Hunt through the lines below for the string "would" and copy each one that has it.

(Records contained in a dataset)
☆ ☆ ☆

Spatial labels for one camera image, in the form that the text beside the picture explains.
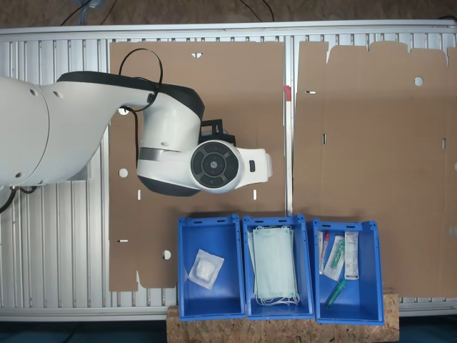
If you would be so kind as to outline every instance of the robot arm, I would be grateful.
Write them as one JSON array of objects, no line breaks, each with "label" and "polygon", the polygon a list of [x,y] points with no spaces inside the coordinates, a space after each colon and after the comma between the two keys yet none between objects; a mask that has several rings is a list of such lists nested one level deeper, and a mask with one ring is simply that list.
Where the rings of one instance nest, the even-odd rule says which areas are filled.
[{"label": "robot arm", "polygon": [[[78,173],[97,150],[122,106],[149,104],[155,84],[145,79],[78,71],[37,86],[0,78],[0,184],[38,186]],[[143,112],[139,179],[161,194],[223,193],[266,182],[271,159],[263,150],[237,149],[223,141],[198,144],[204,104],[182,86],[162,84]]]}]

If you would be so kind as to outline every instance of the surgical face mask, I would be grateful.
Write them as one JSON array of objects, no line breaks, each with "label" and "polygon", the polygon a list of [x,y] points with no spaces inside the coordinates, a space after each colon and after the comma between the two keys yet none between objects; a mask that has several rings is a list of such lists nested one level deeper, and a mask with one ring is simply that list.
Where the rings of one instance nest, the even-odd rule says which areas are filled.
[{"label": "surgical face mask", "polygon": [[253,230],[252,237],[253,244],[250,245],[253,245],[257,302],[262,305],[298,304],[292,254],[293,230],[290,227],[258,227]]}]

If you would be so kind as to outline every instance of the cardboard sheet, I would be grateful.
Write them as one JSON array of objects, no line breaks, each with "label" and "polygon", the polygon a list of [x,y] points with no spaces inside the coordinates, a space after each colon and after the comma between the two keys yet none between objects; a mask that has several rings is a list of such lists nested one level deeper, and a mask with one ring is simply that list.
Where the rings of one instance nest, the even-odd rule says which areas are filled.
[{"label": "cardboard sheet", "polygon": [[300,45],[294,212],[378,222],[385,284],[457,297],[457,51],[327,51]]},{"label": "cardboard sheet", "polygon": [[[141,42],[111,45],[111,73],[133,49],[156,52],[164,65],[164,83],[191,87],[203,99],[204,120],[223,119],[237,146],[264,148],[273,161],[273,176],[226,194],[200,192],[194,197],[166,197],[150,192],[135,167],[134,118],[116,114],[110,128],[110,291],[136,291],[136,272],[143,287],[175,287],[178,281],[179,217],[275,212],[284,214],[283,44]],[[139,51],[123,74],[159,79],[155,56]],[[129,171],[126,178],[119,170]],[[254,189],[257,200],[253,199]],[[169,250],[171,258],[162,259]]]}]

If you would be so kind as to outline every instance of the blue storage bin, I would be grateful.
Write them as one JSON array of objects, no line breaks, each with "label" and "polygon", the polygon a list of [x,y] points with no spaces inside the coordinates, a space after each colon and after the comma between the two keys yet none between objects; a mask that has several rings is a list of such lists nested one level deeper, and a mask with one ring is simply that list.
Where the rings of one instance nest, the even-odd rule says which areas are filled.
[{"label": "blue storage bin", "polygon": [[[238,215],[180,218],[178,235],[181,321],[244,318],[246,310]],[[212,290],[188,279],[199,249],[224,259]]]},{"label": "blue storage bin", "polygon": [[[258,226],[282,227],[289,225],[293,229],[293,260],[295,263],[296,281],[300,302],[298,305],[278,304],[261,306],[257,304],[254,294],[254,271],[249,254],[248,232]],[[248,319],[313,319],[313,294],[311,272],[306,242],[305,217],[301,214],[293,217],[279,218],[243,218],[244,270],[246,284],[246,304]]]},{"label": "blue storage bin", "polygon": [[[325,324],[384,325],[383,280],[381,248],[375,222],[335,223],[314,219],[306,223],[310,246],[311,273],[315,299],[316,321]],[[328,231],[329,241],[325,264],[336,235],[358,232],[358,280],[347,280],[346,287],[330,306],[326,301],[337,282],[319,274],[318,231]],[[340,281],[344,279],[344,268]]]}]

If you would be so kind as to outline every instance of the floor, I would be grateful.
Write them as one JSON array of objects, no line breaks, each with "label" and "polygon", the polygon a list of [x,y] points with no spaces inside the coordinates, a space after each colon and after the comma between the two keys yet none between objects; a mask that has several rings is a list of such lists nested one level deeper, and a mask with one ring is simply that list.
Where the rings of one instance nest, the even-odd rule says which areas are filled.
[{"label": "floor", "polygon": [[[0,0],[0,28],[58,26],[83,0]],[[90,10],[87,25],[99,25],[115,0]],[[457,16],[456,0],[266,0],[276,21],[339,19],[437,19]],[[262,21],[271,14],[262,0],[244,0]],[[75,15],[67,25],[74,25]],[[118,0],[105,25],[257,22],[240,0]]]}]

☆ ☆ ☆

## Answer
If you would be so kind as to outline every instance of the robot arm, I would be grateful.
If you would be so kind as to outline every instance of the surgical face mask, I would be grateful.
If you would be so kind as to outline every instance of the cardboard sheet, I would be grateful.
If you would be so kind as to outline every instance of the blue storage bin, I would be grateful.
If you would be so kind as to outline every instance of the floor, I would be grateful.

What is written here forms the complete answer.